_EXERCISE DESCRIPTION_.
Set down exactly the lines below, starting at the one that contains "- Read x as" and ending at the one that contains "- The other", with both of those lines included and nothing else.

+ + +

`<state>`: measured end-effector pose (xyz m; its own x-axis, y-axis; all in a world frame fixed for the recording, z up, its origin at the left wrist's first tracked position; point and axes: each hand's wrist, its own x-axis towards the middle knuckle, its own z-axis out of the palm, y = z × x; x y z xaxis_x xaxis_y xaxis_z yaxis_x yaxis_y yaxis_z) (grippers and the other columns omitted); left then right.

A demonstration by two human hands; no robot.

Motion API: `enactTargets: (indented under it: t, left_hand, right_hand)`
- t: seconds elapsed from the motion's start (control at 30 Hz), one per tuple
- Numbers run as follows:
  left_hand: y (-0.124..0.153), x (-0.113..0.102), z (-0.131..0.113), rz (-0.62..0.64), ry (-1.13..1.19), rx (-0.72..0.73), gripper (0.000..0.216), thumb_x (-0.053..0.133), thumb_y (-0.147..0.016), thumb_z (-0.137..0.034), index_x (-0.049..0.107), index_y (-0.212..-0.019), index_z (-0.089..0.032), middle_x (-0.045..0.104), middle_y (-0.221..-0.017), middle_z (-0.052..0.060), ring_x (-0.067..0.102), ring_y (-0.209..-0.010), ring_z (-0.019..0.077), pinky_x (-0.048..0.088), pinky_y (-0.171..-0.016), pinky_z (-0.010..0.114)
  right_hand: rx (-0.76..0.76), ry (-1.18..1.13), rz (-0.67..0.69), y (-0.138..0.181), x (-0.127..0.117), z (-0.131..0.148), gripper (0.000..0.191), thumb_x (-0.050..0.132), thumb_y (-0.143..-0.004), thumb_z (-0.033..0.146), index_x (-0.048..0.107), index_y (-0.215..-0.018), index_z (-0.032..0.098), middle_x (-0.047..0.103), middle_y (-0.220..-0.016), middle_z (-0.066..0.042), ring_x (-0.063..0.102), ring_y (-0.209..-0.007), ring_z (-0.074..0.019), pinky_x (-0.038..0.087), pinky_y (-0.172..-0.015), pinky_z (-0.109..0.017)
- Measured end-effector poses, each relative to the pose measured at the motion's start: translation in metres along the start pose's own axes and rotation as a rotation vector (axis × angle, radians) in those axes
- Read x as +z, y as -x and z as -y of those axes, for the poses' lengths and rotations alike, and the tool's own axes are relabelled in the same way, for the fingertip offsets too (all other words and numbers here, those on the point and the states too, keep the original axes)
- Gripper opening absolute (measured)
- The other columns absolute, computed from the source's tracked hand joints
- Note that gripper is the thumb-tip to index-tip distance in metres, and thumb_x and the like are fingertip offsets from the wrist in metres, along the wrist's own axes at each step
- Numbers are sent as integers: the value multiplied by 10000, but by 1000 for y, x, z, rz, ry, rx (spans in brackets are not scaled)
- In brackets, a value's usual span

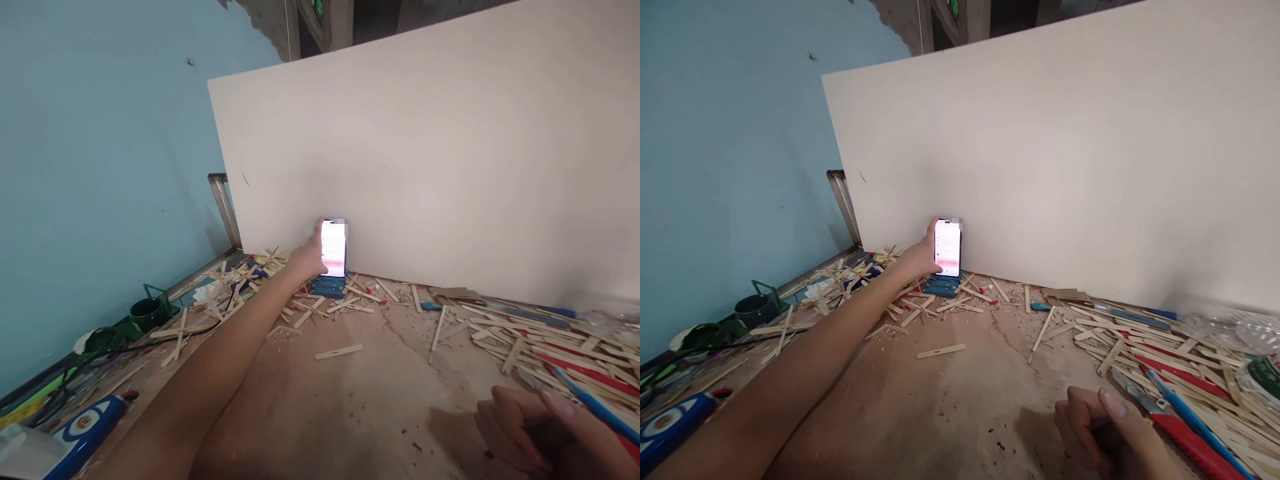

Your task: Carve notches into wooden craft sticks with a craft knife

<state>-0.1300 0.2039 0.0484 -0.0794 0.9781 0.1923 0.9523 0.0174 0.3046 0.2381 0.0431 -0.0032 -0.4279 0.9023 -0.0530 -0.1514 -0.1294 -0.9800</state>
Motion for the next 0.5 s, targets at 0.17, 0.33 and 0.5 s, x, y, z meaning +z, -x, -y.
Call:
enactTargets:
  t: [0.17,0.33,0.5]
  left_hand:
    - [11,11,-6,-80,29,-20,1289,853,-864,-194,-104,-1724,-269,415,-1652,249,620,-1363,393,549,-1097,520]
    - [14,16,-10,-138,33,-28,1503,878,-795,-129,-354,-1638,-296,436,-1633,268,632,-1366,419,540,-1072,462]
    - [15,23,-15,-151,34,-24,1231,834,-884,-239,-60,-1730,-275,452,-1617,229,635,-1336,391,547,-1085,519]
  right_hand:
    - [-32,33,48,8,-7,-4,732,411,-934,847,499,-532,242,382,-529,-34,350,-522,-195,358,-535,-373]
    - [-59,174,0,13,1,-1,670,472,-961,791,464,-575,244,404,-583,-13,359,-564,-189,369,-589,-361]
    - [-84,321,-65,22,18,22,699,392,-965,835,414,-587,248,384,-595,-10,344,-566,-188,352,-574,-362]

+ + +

_EXERCISE SOLUTION_.
- Read x as +z, y as -x and z as -y of those axes, for the poses' lengths and rotations alike, and the tool's own axes are relabelled in the same way, for the fingertip offsets too (all other words and numbers here, those on the point and the states too, keep the original axes)
- Gripper opening absolute (measured)
- The other columns absolute, computed from the source's tracked hand joints

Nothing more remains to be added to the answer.